— ACTIVITY —
Copy out the lines of the records below, and only those lines, from the one with "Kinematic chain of" through the one with "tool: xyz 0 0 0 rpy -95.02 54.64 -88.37", exactly as they appear.

+++ SOURCE DATA +++

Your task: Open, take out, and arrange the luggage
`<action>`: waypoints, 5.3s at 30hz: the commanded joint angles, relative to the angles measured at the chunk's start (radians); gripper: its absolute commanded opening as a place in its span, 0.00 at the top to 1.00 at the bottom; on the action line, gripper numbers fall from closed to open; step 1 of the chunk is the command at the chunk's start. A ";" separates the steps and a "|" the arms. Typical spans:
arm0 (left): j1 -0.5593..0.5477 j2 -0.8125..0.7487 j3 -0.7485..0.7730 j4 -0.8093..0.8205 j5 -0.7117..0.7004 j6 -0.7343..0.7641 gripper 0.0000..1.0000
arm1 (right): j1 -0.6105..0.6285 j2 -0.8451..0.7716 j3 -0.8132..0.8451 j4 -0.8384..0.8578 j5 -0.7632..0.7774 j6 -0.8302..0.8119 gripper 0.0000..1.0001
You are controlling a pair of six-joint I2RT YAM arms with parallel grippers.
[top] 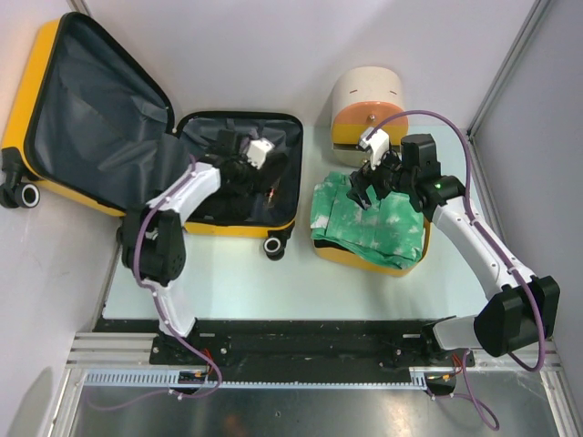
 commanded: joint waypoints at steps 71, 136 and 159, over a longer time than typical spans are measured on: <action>0.201 -0.159 0.468 -0.003 0.623 -0.345 1.00 | -0.116 -0.043 0.043 0.044 -0.029 0.136 0.03; -0.050 -0.350 0.057 0.047 0.319 -0.221 0.02 | -0.101 -0.077 0.015 -0.142 -0.161 0.051 0.05; 0.149 0.091 -0.038 0.052 -0.024 -0.167 0.01 | -0.081 -0.017 -0.009 -0.103 0.007 -0.034 0.02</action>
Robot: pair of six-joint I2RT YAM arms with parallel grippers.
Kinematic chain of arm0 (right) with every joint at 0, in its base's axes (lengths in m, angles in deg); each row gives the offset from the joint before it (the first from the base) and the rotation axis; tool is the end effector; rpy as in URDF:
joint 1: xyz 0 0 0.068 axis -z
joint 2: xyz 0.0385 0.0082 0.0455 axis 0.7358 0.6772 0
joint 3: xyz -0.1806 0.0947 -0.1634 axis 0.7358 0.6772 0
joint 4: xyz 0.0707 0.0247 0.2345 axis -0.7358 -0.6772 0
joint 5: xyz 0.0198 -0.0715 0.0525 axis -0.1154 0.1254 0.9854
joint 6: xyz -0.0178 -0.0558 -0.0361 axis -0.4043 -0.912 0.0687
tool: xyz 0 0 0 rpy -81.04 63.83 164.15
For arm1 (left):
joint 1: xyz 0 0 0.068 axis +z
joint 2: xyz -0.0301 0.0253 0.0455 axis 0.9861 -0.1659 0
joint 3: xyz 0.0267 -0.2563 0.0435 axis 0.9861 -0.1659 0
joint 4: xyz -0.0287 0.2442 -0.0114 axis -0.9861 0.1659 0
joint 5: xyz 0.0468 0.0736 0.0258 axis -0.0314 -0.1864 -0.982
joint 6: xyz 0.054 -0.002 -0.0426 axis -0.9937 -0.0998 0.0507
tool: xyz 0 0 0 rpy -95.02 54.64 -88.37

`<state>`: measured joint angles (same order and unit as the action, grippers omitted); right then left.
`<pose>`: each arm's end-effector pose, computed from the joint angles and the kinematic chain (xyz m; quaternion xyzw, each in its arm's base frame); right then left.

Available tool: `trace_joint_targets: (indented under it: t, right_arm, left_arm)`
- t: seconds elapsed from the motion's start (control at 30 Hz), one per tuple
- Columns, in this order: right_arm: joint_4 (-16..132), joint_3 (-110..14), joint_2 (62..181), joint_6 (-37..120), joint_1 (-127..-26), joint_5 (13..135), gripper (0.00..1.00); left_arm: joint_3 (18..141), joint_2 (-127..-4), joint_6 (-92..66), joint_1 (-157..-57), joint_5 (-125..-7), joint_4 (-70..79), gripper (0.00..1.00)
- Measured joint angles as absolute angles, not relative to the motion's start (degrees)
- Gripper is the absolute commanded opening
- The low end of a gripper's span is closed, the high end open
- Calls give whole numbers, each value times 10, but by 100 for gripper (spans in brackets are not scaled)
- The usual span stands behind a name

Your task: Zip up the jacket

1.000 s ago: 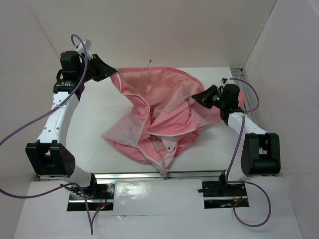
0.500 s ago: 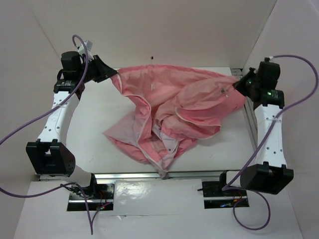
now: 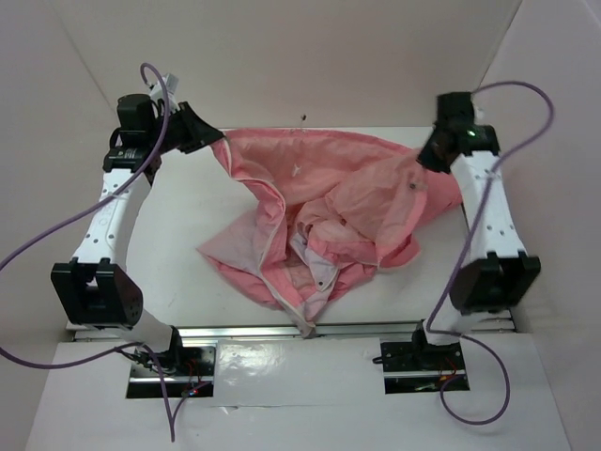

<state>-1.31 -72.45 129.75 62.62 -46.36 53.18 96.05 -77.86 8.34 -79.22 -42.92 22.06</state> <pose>0.3147 -0.0181 0.3708 0.2696 0.8910 -0.0226 0.3647 0.3560 -0.0215 0.3973 -0.0664 0.7773 -0.3682 0.5058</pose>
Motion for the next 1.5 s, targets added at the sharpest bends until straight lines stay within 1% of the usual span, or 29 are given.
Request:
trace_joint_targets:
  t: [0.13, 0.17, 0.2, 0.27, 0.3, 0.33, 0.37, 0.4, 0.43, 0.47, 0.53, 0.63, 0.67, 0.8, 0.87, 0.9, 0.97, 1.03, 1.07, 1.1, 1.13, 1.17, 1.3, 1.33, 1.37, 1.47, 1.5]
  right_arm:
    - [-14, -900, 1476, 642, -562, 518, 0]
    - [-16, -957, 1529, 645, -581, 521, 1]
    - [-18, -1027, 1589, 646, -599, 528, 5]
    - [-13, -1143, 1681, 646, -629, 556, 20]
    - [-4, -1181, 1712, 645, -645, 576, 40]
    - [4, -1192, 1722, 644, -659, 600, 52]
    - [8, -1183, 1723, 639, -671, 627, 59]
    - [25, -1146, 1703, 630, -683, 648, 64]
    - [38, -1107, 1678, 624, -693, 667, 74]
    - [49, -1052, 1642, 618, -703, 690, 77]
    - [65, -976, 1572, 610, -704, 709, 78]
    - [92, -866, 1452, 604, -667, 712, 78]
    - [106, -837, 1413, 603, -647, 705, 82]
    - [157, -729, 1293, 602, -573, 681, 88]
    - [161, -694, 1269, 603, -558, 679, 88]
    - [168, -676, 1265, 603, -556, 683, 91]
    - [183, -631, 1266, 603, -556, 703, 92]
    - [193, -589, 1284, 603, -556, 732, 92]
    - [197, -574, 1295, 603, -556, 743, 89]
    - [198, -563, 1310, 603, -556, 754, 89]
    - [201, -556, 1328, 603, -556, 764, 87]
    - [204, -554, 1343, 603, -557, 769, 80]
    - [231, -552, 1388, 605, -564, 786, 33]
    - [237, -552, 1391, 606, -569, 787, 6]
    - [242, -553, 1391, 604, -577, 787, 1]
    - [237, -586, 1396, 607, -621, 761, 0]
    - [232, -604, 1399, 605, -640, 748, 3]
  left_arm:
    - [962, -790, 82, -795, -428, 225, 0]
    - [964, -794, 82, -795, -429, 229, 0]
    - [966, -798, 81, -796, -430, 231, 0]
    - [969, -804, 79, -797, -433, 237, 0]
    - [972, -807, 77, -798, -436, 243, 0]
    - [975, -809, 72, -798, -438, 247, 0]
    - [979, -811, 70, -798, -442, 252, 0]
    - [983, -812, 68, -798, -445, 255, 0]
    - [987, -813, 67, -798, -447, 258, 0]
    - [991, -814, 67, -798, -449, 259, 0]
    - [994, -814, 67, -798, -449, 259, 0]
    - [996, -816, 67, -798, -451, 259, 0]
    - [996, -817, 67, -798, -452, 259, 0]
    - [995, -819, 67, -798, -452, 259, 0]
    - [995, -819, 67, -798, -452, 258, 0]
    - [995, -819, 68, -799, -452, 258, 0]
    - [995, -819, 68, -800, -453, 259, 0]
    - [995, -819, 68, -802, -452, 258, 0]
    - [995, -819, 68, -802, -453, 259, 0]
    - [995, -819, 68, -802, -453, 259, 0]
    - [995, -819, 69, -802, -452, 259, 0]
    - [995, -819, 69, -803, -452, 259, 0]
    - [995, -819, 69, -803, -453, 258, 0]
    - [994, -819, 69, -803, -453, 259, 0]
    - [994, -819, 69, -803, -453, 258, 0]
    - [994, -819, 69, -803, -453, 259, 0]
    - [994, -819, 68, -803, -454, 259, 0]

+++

— OUTPUT BELOW —
Kinematic chain of arm0 (right) with every joint at 0, in its base's axes (lengths in m, angles in deg); each row gives the offset from the joint before it (the first from the base) and the rotation axis; tool is the end effector; rpy as in URDF:
joint 1: xyz 0 0 0.068 axis -z
joint 2: xyz 0.0385 0.0082 0.0455 axis 0.7358 0.6772 0
joint 3: xyz -0.1806 0.0947 -0.1634 axis 0.7358 0.6772 0
joint 4: xyz 0.0707 0.0247 0.2345 axis -0.7358 -0.6772 0
joint 5: xyz 0.0198 -0.0715 0.0525 axis -0.1154 0.1254 0.9854
joint 6: xyz -0.0178 -0.0558 -0.0361 axis -0.4043 -0.912 0.0687
tool: xyz 0 0 0 rpy -81.04 63.83 164.15
For arm1 (left):
joint 1: xyz 0 0 0.068 axis +z
joint 2: xyz -0.0301 0.0253 0.0455 axis 0.9861 -0.1659 0
joint 3: xyz 0.0267 -0.2563 0.0435 axis 0.9861 -0.1659 0
joint 4: xyz -0.0287 0.2442 -0.0114 axis -0.9861 0.1659 0
joint 5: xyz 0.0468 0.0736 0.0258 axis -0.0314 -0.1864 -0.982
joint 6: xyz 0.054 -0.002 -0.0426 axis -0.9937 -0.0998 0.0507
tool: xyz 0 0 0 rpy -95.02 54.64 -88.37

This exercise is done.